▶ **What the task requires**
Your answer must be an exact copy of the data, without any pictures.

▶ **Data**

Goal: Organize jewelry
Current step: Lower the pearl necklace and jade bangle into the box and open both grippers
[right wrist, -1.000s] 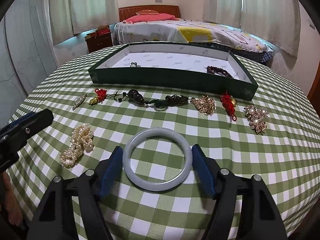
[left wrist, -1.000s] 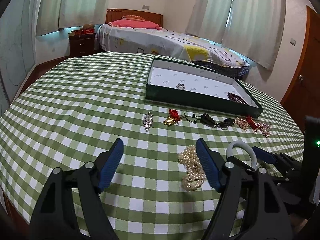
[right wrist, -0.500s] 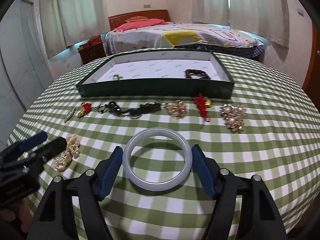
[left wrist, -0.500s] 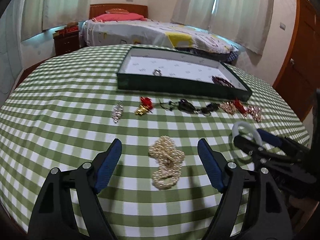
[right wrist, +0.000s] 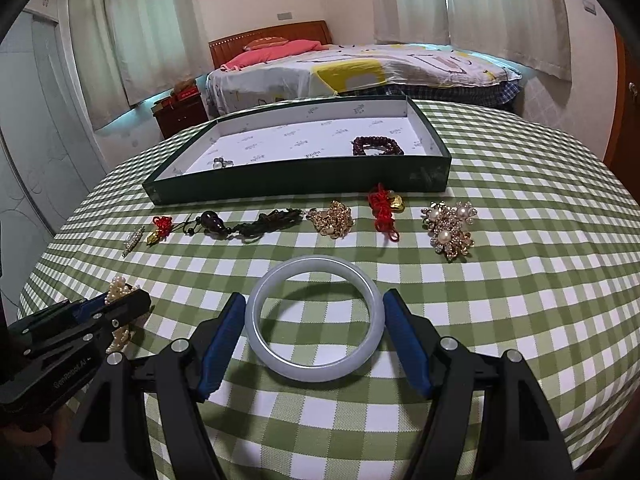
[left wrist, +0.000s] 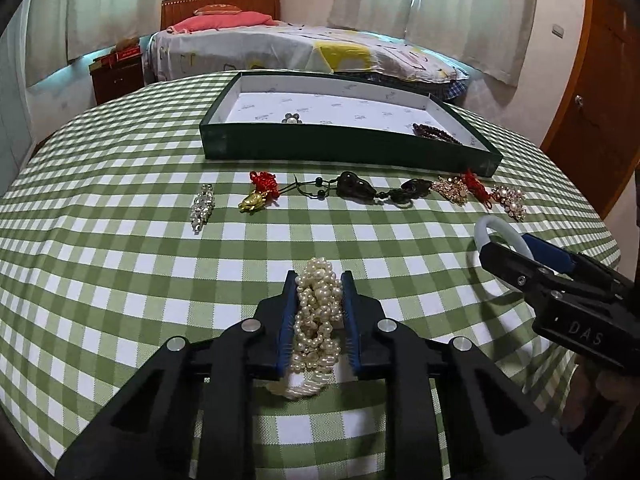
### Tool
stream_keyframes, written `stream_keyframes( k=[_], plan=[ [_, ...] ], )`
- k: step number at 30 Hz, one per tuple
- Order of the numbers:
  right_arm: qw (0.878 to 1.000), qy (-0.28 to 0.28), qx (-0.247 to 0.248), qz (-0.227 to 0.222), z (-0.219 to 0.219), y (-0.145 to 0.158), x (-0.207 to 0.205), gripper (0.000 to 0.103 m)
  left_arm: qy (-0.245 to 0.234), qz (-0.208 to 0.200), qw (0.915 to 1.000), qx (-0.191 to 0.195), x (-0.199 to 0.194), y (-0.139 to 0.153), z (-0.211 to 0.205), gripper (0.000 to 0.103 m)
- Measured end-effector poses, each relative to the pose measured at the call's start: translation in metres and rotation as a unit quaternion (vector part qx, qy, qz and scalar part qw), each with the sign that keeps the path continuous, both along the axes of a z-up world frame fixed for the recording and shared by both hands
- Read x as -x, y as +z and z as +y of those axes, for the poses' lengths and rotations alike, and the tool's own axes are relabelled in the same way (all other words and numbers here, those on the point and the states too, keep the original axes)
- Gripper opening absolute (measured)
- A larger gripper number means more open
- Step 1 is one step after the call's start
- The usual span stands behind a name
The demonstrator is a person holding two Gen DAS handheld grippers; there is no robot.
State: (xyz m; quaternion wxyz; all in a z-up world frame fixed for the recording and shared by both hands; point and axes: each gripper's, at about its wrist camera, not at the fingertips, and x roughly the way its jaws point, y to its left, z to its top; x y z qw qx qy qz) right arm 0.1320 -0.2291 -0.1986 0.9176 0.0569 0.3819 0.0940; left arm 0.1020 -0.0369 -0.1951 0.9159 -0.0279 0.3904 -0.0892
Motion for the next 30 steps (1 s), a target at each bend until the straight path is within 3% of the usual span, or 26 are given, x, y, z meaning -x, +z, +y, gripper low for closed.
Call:
stream_keyframes(
  k=[15, 25, 30],
  plan=[
    [0.999, 0.016, 0.005, -0.032, 0.006, 0.024, -0.009, 0.069, 0.006, -0.052, 0.9984, 0.023, -0.016, 0.038, 0.007, 0.019],
    [0.997, 0.014, 0.0, -0.074, 0.005, 0.056, -0.055, 0.069, -0.009, -0.099, 0.9947, 0.025, -0.066, 0.075, -0.007, 0.019],
    [0.997, 0.013, -0.001, -0.082, 0.005, 0.063, -0.088, 0.069, -0.014, -0.104, 0.9939, 0.034, -0.104, 0.082, -0.014, 0.019]
  ],
)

▶ **Result of this exercise**
Goal: Organize jewelry
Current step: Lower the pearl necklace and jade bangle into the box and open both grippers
[right wrist, -1.000s] 
[left wrist, -1.000s] 
[right wrist, -0.500s] 
[left wrist, -0.500s] 
[right wrist, +0.000s] 
[left wrist, +0.000s] 
### Tool
stream_keyframes, written `stream_keyframes( k=[_], plan=[ [_, ...] ], )`
- k: step number at 30 Hz, one per tuple
- Order of the numbers:
  right_arm: qw (0.878 to 1.000), qy (-0.28 to 0.28), qx (-0.247 to 0.248), qz (-0.227 to 0.222), z (-0.219 to 0.219), y (-0.145 to 0.158), x (-0.207 to 0.205), gripper (0.000 to 0.103 m)
  left_arm: qy (-0.245 to 0.234), qz (-0.208 to 0.200), qw (0.915 to 1.000), qx (-0.191 to 0.195), x (-0.199 to 0.194), y (-0.139 to 0.153), z (-0.211 to 0.205), gripper (0.000 to 0.103 m)
- Measured end-effector poses, each relative to the pose measured at the call's start: translation in metres and rotation as a unit quaternion (vector part qx, qy, qz and scalar part qw), each with the sign that keeps the path continuous, both along the axes of a z-up world frame fixed for the recording and shared by both hands
- Read x as -x, y as +z and z as +y of those axes, for the poses' lengths and rotations alike, and the tool's own axes are relabelled in the same way (all other words and numbers here, those on the point and the states too, keep the original axes)
- Gripper opening absolute (measured)
- A larger gripper number means more open
- Step 1 is one step after the call's start
- The usual span stands behind a name
The demonstrator is a person holding two Gen DAS handheld grippers; there is no robot.
State: (xyz m; quaternion wxyz; all in a z-up world frame fixed for the recording and shared by both hands; point and axes: each gripper's, at about its wrist camera, not at the fingertips, and x roughly the way its jaws point, y to its left, z to its top; x y z qw qx qy qz) right arm 0.1320 -0.2291 -0.1986 0.9176 0.0569 0.3819 0.0940; left arm 0.1020 -0.0369 -0.1951 0.9159 -0.0279 0.3904 -0.0892
Motion for the next 30 steps (1 s), a target at each bend until the straight path is within 3% of the usual span, or 26 are given, x, y, z meaning -x, +z, +y, gripper low for closed.
Call:
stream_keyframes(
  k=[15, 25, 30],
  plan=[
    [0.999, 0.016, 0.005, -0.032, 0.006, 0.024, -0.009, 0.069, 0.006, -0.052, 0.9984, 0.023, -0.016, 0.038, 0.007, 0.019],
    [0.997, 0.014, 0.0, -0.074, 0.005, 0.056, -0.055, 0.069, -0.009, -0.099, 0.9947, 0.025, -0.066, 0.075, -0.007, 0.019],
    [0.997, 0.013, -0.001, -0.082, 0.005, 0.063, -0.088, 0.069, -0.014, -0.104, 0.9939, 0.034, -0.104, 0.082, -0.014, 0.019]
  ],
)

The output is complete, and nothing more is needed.